他的脸贴在我的裤腿上,温热的眼泪浸湿了昂贵的布料。
一股强烈的嫌恶感,从我心底升起。
我后退了一步。
身后的保镖立刻会意,上前一左一右,将他死死地按在了地上。
我从包里拿出一块真丝手帕,仔细地擦了擦刚才被他碰过的地方,然后将手帕扔进了旁边的垃圾桶。
我居高临下地看着他。
“季总,初次见面,你的欢迎仪式还真是特别。”
“不过,我叫温莎。
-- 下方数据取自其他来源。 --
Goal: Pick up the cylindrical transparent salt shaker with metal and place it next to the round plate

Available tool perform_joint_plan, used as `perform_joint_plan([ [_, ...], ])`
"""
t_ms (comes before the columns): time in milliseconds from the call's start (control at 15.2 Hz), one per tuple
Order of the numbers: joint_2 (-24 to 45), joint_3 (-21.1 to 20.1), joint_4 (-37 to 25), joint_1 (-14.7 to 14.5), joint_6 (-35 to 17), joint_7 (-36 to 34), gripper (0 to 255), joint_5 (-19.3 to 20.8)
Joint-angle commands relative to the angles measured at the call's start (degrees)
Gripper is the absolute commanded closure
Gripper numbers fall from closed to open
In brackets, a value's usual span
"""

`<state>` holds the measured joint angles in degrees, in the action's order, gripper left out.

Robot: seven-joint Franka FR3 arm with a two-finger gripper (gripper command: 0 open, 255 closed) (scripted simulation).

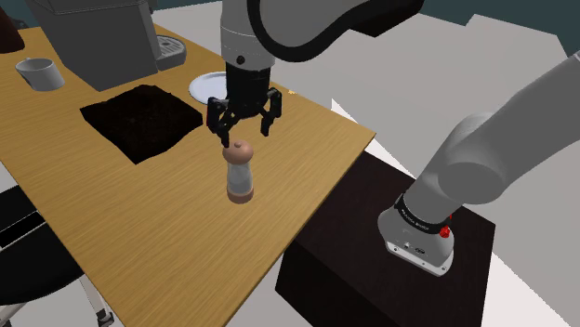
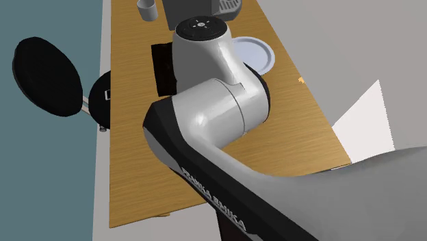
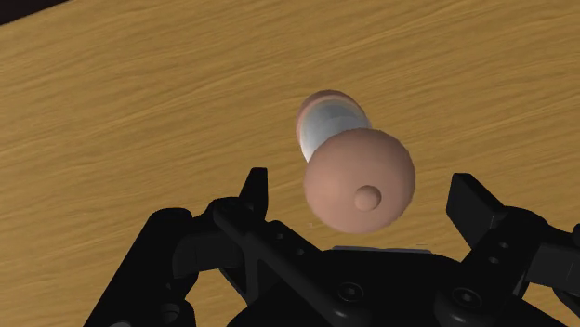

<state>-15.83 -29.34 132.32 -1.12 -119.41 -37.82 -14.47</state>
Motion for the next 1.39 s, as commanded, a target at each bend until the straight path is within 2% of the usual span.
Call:
perform_joint_plan([
  [0, 1.72, -1.01, -0.14, -0.03, -1.51, -1.55, 0, 0.44],
  [462, 4.48, -2.14, 2.69, -0.09, -7.00, -2.22, 0, 1.03],
  [924, 4.48, -2.14, 2.69, -0.09, -6.99, -2.22, 0, 1.03],
  [990, 4.48, -2.14, 2.69, -0.09, -6.99, -2.22, 255, 1.03],
  [1320, 4.48, -2.14, 2.68, -0.09, -6.99, -2.23, 255, 1.03],
])
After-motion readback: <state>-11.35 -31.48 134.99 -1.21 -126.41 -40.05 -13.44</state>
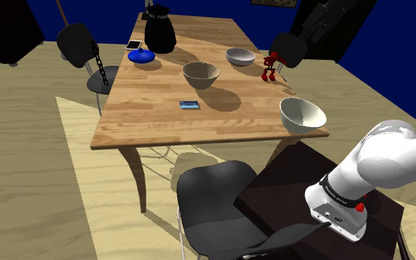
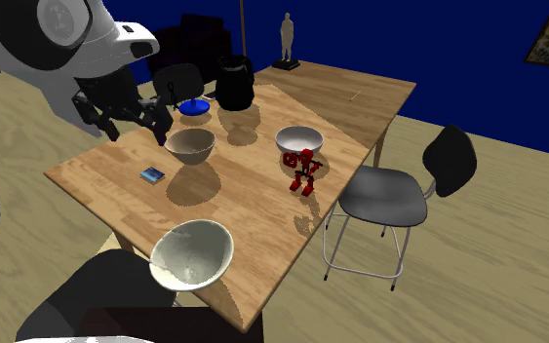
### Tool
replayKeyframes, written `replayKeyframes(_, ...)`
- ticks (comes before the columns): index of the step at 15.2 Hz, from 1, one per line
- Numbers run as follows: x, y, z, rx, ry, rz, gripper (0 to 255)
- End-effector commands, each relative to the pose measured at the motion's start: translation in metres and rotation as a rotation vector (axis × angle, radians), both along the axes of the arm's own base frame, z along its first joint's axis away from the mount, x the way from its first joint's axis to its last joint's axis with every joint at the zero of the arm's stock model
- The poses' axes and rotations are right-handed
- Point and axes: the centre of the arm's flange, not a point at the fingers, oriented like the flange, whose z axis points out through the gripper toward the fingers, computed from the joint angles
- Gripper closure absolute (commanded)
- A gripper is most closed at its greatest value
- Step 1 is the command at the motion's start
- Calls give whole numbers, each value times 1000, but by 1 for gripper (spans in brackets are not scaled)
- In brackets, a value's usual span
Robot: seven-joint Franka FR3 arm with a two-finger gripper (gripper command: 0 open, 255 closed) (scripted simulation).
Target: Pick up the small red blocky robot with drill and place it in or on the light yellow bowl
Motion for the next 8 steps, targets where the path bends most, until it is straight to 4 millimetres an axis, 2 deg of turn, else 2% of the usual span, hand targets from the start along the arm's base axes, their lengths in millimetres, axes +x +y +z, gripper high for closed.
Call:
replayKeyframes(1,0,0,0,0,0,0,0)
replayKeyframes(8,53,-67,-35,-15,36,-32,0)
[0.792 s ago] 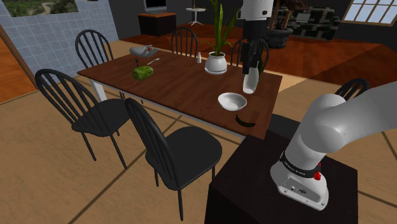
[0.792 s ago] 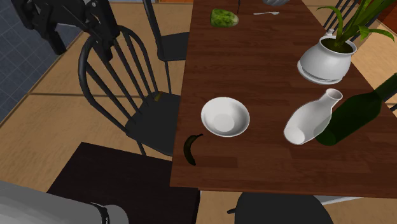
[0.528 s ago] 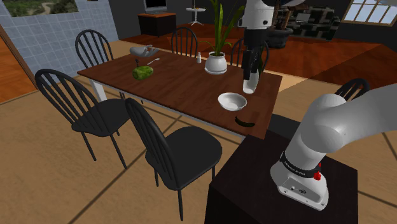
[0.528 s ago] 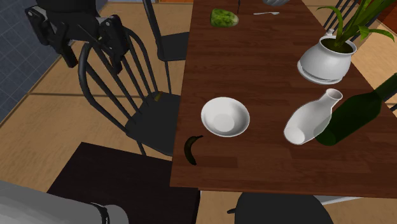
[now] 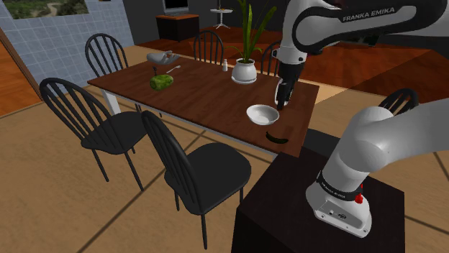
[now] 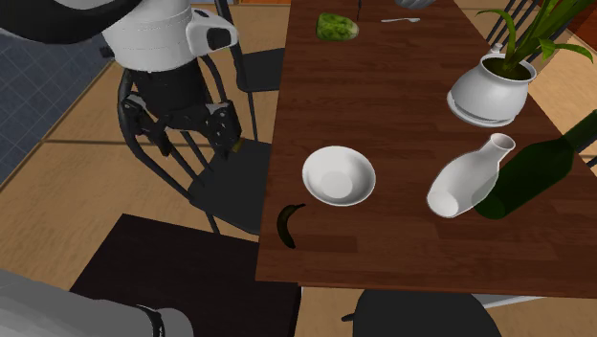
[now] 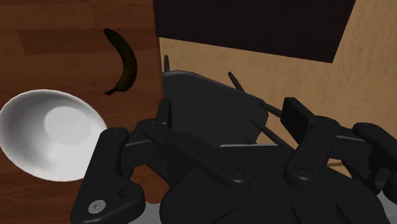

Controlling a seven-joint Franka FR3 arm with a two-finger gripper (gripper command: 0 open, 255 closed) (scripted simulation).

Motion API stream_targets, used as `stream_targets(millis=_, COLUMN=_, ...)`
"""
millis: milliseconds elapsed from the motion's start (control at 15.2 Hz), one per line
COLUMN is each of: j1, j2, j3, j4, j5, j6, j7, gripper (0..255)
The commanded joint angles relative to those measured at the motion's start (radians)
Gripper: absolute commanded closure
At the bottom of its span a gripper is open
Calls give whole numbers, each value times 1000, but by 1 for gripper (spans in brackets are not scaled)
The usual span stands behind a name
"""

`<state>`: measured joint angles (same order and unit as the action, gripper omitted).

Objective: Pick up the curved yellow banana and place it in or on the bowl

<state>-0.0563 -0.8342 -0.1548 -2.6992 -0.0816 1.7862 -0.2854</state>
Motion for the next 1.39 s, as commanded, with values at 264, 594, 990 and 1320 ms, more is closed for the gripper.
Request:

”
“你口中的那位‘言言’,是哪位?”
我的声音平静而疏离,每个字都狠狠扎进季白的心脏。
他被保镖按在地上,拼命地挣扎着,通红的眼睛死死地盯着我。
“不可能!你就是她!”
“你的眼睛,你的声音,你说话时习惯性轻抿嘴唇的小动作……你就是我的言言!”
他从口袋里掏出一部旧得快要散架的手机,点开相册,高高举起。
屏幕上,是我五年前的照片,笑得一脸天真烂漫。
“你看!你们长得一模一样!”
我冷笑一声,从助理手中接过收购协议,直接甩在了他的脸上。
纸张散落一地,像白色的蝴蝶。
“季总,这个世界上长得像的人多了去了。”
“别费尽心思攀关系了,有这个时间,不如好好看看合同。”
“签字吧,从今天起,你的公司,归我了。”
就在这时,大堂的旋转门外,一个衣衫褴褛的女人,鬼鬼祟祟地探进头来。
她看到季白摔在地上的那个骨灰盒,眼睛一亮,像是看到了什么宝贝,手脚并用地爬了进来,想去捡地上的塑料水瓶和散落的骨灰盒。
是傅瑶。
五年不见,她比我想象的还要落魄。
当她抬起头,看到我的瞬间,整个人吓得发出一声刺耳的尖叫,随即一股恶臭传来,她竟是直接失禁了。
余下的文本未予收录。